Investigators say the two boy victims were withdrawn, did not communicate much with classmates, constantly avoided the bully, did not challenge him verbally or physically, complied with all his demands, even if they were against their will and often humiliating: they deleted shoes, bought him various food items from a fast food restaurant near the educational facility or had their mobile phones taken by him to check their contents, much to his amusement.
The data in the file show that the school knew about the 15-year-old student’s behavior, but the school management only took measures to provide school counseling and inform his parents.
During the interviews, the two victims told the police that they went to school with fear and stress. The aggressor stated, initially, that everything was “a game”. He then tried to blame the victims, claiming they provoked him. All classmates heard as witnesses contradicted him. “The defendant enjoyed a sinister reputation in the collective of the class”, pointed out the judges who settled the case. Despite the suffering of the children, the parents of the two victims decided during the trial to withdraw their complaint for the crime of beating and other violence. Since the law does not provide for the reconciliation of the parties for deprivation of liberty, the trial continued. The Court of Bacău and then the Court of Appeal concluded that this case is of increased gravity and requires an exemplary punishment to deter the phenomenon of bullying that affects schools in Romania. Found guilty of deprivation of liberty, the aggressor student was sentenced to one year and six months of detention in a juvenile re-education center.
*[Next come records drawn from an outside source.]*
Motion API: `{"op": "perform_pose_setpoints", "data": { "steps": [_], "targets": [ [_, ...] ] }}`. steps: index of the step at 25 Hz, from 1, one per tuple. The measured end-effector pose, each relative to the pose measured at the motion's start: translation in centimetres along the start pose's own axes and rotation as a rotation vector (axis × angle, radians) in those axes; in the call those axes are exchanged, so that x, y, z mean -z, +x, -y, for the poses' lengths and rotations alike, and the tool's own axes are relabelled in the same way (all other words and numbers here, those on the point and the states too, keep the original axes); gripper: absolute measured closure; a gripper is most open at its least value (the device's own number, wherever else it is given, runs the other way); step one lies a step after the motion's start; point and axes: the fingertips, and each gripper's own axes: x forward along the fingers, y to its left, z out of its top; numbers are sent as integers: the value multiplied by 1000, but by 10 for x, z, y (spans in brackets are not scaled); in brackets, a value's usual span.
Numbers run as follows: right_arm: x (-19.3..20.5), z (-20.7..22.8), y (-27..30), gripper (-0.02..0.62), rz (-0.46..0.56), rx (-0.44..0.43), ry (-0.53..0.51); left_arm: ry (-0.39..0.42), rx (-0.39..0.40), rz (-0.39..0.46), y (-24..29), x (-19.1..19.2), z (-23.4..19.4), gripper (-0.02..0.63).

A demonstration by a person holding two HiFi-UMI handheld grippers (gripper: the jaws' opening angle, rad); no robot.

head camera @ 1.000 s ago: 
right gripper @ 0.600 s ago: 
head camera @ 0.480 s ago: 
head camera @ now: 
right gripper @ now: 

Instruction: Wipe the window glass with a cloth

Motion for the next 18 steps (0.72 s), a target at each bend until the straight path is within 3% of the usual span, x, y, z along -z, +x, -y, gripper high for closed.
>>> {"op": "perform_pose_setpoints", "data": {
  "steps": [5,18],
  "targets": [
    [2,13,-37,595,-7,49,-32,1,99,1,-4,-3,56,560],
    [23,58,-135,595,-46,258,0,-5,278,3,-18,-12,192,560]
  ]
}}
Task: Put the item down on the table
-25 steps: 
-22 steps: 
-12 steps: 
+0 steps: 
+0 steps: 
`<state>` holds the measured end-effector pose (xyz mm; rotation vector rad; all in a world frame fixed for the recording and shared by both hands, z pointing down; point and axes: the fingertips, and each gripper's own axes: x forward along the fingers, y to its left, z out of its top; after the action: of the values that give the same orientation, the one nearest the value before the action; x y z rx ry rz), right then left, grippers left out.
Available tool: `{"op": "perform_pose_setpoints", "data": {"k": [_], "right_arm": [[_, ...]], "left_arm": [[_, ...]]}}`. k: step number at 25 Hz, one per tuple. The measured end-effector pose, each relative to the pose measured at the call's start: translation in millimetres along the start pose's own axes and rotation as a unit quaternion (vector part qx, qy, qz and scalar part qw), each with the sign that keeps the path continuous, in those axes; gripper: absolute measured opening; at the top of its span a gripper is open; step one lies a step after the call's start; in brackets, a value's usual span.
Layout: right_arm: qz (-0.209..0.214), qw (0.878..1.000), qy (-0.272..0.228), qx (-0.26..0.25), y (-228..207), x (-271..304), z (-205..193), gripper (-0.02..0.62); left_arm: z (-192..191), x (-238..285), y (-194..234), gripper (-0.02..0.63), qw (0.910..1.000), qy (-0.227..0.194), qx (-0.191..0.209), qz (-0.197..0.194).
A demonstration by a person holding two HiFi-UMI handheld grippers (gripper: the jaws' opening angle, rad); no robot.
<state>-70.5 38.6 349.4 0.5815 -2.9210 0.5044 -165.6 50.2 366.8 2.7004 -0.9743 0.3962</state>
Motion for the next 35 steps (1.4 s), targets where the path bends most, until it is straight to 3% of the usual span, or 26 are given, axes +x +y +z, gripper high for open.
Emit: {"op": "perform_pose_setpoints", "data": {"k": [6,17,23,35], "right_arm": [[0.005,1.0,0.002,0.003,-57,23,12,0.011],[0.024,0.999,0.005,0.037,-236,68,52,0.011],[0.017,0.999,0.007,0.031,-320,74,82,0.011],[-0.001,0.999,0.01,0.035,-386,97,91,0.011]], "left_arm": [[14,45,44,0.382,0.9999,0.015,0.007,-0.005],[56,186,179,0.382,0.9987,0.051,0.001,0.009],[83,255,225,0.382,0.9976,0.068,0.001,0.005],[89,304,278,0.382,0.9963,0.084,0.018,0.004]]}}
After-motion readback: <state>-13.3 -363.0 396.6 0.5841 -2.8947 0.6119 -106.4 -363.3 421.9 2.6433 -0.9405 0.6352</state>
In support of the sentencing decision, the judges indicated the evaluation report of the Bacău Probation Service. Specialists there concluded unequivocally that the 15-year-old student presents a high risk for similar acts and only a custodial sentence could deter his criminal behavior. “The minor defendant committed the crimes for pure pleasure once he knew that the victims had certain deficiencies and would not be able to retaliate, out of the desire to hold supremacy within the group he belonged to by exercising violence, to dominate in a completely rudimentary way his colleagues. As can be seen from the evaluation report, all this against the background of educational deficiencies stemming from the lack of care and control on the part of his parents”, the judges of the Bacău Court of Appeal state in the sentencing decision.
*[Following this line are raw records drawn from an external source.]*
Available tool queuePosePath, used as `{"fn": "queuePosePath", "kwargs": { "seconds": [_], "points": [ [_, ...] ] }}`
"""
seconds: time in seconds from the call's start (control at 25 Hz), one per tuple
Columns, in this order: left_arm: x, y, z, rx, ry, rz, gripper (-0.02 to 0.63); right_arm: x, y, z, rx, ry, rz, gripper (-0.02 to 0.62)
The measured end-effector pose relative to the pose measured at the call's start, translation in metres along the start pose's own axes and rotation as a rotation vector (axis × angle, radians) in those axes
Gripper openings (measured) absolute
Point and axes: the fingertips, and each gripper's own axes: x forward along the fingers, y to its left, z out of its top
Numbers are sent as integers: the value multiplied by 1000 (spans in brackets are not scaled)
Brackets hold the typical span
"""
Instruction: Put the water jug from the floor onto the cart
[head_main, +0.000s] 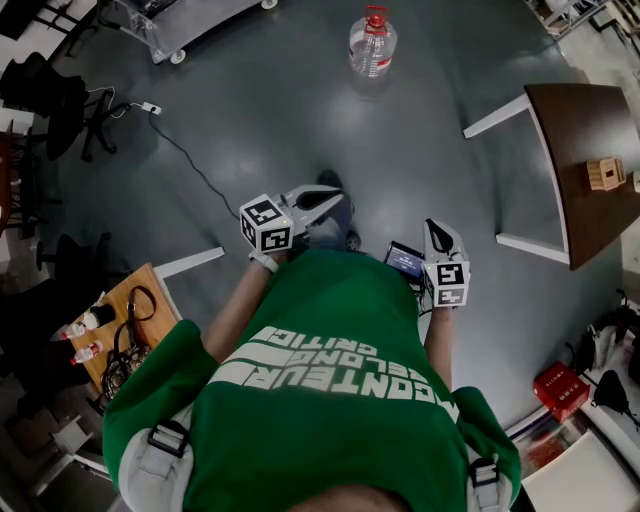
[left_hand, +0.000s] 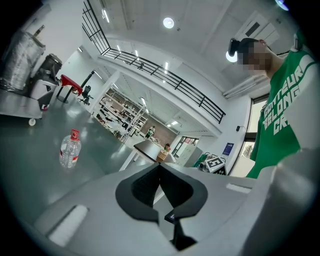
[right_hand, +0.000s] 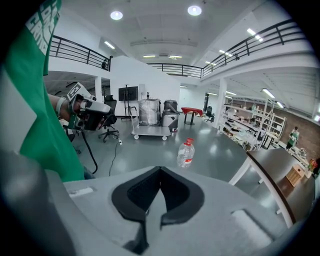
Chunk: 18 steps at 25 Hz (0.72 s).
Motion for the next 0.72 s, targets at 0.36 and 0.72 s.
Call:
{"fn": "queuePosePath", "kwargs": {
  "seconds": [0.36, 0.72],
  "points": [
    [27, 17, 17, -7, 7, -5, 10, 17, -27, 10, 11, 7, 6, -6],
    [52, 34, 35, -13, 15, -8, 10, 34, -57, 25, 17, 6, 11, -6]
  ]
}}
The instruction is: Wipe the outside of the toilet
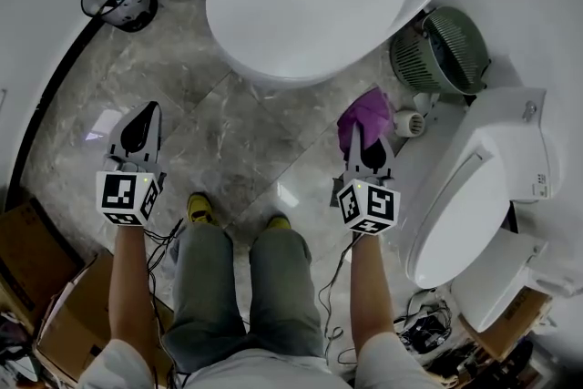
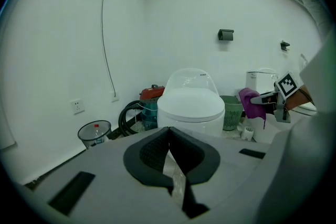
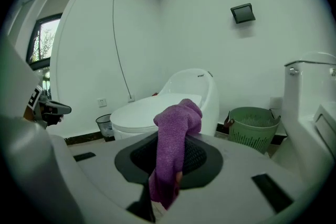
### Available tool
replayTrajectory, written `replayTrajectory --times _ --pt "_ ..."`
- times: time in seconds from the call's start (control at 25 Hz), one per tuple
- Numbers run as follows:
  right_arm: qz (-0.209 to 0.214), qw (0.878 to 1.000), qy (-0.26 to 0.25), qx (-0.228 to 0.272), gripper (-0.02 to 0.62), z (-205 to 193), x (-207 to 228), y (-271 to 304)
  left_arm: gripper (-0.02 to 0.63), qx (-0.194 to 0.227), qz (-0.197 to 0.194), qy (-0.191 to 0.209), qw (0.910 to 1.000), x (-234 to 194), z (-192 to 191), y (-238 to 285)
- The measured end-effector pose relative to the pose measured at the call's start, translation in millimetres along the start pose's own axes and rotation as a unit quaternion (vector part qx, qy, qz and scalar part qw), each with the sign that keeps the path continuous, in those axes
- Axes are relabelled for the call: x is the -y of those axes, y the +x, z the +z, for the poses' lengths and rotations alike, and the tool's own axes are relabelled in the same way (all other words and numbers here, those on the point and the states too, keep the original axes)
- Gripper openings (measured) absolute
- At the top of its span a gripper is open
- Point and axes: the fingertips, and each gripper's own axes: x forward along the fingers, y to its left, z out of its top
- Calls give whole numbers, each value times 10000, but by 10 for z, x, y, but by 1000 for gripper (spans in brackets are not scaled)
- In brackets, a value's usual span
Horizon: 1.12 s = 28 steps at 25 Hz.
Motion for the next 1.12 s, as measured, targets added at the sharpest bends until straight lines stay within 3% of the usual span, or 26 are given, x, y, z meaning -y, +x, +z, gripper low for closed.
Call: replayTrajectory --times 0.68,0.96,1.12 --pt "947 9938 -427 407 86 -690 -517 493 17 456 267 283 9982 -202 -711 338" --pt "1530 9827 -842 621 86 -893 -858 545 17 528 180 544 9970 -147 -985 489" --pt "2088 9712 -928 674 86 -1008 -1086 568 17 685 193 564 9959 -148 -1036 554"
The evaluation of the specialists of the Bacău Probation Service also indicates how it was possible to turn a seemingly ordinary student into a “sinister” aggressor, “a predator”.
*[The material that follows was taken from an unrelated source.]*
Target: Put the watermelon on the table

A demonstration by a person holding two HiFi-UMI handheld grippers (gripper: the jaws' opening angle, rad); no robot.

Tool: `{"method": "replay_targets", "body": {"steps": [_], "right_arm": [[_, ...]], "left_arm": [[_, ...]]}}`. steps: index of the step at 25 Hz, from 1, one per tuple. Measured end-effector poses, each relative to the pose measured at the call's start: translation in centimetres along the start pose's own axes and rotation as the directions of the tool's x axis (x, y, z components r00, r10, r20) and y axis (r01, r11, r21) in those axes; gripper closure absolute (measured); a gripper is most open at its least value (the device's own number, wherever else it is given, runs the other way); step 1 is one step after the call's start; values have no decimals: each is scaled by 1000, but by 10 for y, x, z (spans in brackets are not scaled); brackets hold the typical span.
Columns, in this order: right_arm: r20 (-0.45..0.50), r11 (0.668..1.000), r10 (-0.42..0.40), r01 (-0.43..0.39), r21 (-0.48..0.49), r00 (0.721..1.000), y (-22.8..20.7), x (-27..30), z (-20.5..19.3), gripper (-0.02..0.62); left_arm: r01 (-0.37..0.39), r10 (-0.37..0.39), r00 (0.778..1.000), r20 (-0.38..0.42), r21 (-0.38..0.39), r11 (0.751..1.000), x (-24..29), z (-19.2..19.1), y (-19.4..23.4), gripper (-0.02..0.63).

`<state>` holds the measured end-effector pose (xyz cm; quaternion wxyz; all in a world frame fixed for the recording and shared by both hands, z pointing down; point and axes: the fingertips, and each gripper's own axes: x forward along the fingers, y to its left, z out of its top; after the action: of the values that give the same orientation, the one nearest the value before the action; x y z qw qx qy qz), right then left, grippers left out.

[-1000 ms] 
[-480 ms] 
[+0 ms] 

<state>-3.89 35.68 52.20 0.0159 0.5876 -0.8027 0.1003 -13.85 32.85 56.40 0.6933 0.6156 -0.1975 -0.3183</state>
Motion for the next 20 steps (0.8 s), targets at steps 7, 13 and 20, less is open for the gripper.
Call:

Family dysfunctions have been indicated as factors in the teenager’s behavior: his father, who cannot perceive his son as wrong despite the evidence, has been out of the country for a while, his mother not being able to impose any control on her own.
It was also indicated “the numbness, the lack of reaction of the school authorities, authorities, teachers or managers who knew or should have known the situation of the defendant (he took the notebooks of his colleagues pretending that they were his, he asked his colleagues to buy him food with his money etc.)”.
At the hearings, the class master described the student aggressor as “slippery”, as the defendant feigned absolute innocence until proven otherwise.
In the opinion of the judges, the 15-year-old boy would not have ended up in this situation if the family had been able to get involved adequately in the process of growing up and educating, stressing that he “did not end up in this situation alone”.

The post Romania’s First: Ninth Grader Sentenced for Bullying appeared first on The Romania Journal.